> **Task details**
Copy nothing from the entries below except the lines from the one containing "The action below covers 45" through the one containing "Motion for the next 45", and copy those exactly.

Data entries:
*** Block opens ***
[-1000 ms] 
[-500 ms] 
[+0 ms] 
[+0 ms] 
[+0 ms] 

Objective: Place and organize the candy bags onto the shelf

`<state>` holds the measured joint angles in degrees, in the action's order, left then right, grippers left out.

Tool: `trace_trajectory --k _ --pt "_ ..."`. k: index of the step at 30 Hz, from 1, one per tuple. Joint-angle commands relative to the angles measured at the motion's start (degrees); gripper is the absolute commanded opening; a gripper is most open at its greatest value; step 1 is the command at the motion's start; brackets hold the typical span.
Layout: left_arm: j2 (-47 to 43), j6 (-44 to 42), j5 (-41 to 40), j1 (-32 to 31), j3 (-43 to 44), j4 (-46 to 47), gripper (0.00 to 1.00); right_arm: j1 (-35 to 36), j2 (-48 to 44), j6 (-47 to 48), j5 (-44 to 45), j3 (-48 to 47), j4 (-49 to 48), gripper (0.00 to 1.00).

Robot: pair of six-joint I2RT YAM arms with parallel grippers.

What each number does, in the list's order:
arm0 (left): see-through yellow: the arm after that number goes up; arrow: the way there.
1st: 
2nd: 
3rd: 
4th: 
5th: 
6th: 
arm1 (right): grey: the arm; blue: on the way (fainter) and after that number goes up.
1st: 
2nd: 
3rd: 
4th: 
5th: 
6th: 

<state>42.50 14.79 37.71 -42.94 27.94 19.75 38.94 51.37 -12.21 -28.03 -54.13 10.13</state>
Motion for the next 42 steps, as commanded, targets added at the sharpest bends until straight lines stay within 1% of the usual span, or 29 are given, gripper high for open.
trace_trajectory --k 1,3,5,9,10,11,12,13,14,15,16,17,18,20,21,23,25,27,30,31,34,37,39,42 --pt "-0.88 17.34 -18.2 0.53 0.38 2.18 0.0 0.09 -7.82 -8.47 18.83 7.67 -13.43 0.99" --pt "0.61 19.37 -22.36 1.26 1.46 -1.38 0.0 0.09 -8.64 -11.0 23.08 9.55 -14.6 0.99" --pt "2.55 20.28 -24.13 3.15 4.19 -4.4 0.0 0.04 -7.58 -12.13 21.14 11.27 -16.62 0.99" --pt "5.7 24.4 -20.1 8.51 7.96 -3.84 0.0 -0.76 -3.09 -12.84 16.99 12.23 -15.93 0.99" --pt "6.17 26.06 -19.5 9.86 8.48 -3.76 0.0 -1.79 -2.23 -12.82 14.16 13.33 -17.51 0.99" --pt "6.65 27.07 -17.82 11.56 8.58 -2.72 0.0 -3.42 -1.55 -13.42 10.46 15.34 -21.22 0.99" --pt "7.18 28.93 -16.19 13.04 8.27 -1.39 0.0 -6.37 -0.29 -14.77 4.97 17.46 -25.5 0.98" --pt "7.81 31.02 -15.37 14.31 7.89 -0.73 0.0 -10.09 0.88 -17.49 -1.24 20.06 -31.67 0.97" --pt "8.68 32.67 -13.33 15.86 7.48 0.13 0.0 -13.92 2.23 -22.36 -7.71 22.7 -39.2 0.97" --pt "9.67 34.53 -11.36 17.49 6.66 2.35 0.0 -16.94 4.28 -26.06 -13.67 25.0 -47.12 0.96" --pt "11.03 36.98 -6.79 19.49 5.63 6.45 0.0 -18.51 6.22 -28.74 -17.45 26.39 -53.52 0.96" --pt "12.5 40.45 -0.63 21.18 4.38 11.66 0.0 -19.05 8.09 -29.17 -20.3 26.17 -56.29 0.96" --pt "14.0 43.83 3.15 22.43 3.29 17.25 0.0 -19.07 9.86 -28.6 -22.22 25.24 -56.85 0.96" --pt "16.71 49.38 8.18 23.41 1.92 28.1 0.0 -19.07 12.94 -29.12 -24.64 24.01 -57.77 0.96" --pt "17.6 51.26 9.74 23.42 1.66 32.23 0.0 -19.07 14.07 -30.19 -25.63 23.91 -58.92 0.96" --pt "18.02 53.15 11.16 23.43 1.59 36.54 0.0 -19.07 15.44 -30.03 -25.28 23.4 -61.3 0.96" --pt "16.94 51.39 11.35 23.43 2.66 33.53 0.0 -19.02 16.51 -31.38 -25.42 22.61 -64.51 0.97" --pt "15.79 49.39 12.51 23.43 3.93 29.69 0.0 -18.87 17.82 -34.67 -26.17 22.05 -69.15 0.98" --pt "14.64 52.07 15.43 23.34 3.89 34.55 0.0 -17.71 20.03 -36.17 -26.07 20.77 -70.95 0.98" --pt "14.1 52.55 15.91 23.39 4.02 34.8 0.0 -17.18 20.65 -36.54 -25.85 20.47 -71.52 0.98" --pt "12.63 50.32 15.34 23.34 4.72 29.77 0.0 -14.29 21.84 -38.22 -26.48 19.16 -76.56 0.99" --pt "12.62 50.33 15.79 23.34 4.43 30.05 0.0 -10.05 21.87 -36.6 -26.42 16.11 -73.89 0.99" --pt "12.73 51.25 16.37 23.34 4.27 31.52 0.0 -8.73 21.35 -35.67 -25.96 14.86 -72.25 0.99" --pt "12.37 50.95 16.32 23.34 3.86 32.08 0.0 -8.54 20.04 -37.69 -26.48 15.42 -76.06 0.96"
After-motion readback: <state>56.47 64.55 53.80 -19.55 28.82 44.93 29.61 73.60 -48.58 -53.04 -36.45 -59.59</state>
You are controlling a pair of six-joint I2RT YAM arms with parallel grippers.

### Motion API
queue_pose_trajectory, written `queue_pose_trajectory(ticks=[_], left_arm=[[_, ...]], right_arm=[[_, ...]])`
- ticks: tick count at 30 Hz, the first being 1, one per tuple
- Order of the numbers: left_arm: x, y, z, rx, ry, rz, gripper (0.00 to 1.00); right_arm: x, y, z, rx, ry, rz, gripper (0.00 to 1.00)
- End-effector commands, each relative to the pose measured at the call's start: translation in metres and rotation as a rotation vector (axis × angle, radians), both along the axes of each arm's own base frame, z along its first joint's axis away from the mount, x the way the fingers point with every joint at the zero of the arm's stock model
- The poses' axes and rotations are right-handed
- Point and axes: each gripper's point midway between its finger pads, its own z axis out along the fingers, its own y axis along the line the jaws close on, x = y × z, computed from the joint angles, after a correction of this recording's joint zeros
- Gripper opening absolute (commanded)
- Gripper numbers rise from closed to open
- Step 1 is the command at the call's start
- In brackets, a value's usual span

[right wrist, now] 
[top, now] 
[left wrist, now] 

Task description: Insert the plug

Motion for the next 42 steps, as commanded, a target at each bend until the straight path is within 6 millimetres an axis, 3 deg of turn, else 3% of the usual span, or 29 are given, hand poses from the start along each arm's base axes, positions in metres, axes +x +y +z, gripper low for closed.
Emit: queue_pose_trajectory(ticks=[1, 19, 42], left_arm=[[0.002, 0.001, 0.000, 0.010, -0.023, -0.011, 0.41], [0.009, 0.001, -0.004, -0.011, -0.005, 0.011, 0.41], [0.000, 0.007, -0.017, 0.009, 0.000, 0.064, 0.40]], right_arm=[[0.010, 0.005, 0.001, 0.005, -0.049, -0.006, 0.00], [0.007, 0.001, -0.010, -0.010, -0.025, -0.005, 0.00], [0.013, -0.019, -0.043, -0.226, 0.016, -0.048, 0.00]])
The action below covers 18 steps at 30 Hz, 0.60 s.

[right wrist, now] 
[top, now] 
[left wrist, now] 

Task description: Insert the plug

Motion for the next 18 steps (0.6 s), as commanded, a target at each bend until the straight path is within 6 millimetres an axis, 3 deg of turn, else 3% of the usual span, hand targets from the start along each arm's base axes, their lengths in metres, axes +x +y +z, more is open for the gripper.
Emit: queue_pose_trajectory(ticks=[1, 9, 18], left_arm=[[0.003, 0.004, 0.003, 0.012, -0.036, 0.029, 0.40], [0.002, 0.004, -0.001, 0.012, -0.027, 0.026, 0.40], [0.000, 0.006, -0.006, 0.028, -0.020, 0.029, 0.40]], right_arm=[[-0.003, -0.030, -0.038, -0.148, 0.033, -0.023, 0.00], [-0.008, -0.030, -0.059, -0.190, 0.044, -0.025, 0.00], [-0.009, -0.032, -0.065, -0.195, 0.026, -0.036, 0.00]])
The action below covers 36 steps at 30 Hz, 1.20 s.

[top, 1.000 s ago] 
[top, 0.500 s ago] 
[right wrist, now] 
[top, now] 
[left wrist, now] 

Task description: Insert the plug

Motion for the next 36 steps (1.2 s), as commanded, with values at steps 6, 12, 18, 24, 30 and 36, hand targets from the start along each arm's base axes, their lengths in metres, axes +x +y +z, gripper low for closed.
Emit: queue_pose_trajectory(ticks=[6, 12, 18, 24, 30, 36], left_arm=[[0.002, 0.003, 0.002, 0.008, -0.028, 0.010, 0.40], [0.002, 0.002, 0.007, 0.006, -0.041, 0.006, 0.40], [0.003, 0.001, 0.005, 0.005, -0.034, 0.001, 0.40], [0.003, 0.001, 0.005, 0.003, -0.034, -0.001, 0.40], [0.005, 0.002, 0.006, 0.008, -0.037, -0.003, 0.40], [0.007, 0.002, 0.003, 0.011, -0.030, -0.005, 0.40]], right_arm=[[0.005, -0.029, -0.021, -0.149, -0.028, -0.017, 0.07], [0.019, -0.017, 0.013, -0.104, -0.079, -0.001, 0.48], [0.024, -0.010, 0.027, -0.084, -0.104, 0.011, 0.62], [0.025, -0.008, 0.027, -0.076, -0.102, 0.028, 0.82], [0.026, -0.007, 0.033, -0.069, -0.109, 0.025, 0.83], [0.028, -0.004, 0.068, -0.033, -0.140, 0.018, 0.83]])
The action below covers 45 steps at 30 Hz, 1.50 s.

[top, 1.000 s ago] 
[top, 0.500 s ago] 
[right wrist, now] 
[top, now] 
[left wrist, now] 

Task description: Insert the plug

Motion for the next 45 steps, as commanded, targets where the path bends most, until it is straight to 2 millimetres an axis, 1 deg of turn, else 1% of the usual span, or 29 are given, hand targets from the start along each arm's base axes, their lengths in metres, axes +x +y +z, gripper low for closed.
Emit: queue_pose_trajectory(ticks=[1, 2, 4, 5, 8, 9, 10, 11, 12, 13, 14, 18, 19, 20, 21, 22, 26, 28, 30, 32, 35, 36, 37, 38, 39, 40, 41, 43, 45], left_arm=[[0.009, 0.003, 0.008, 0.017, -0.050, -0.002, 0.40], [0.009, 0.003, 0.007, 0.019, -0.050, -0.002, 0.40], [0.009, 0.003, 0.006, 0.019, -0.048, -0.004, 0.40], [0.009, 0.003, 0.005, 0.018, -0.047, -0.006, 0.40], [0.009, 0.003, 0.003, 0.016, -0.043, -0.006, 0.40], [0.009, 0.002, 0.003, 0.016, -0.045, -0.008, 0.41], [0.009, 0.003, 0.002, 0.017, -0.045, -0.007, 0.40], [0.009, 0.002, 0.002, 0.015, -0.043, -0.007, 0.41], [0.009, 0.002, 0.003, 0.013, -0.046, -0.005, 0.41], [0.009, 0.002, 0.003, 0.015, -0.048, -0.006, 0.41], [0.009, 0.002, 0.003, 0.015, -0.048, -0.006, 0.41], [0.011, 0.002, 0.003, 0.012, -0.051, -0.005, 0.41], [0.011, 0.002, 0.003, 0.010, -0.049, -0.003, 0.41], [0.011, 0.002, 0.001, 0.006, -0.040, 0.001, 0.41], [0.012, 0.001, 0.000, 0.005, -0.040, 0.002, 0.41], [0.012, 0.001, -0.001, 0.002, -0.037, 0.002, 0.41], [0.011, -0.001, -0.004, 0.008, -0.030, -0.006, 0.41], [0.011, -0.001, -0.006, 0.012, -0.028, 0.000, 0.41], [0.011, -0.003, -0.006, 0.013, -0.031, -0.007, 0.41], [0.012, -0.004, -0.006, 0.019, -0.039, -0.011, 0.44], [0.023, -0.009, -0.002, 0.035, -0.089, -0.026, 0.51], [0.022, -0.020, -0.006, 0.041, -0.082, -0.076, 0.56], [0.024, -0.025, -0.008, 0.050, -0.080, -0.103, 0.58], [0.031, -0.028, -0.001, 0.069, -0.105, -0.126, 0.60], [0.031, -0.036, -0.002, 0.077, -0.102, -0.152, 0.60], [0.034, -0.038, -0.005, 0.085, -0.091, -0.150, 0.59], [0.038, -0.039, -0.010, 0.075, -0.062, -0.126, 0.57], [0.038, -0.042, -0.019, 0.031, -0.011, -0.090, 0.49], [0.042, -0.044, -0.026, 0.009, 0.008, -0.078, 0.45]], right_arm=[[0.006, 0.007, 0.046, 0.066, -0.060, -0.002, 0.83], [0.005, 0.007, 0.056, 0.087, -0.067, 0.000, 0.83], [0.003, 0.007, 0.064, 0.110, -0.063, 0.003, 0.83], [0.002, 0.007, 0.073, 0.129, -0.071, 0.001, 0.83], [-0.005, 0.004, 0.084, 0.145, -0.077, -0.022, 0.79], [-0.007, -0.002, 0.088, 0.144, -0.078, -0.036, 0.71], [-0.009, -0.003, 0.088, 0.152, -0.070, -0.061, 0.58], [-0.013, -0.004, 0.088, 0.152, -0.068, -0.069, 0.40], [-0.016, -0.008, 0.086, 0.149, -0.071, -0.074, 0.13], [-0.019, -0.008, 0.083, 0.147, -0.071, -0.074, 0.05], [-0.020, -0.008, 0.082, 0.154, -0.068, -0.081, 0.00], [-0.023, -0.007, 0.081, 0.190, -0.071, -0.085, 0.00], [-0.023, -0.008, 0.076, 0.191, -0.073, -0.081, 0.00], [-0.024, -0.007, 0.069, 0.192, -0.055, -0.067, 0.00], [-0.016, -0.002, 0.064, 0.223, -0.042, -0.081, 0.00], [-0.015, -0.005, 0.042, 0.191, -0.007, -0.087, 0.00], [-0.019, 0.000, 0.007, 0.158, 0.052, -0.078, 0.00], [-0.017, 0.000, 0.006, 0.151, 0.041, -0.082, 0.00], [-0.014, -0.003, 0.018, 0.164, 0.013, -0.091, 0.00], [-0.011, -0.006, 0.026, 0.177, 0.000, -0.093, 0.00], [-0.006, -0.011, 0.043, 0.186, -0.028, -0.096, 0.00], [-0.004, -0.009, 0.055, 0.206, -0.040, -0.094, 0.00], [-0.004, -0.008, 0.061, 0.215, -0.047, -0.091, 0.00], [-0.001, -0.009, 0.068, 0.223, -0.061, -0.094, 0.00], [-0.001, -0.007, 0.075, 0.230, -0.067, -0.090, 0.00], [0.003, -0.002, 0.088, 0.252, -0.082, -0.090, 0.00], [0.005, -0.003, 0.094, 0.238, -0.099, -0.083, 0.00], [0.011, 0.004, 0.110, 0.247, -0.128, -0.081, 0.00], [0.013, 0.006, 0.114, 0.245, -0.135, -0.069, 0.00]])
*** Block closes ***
> **Written response**
The action below covers 45 steps at 30 Hz, 1.50 s.

[top, 1.000 s ago] 
[top, 0.500 s ago] 
[right wrist, now] 
[top, now] 
[left wrist, now] 

Task description: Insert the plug

Motion for the next 45 steps, as commanded, targets where the path bends most, until it is straight to 2 millimetres an axis, 1 deg of turn, else 1% of the usual span, or 29 are given, hand targets from the start along each arm's base axes, their lengths in metres, axes +x +y +z, gripper low for closed.

The exercise asks for nothing further.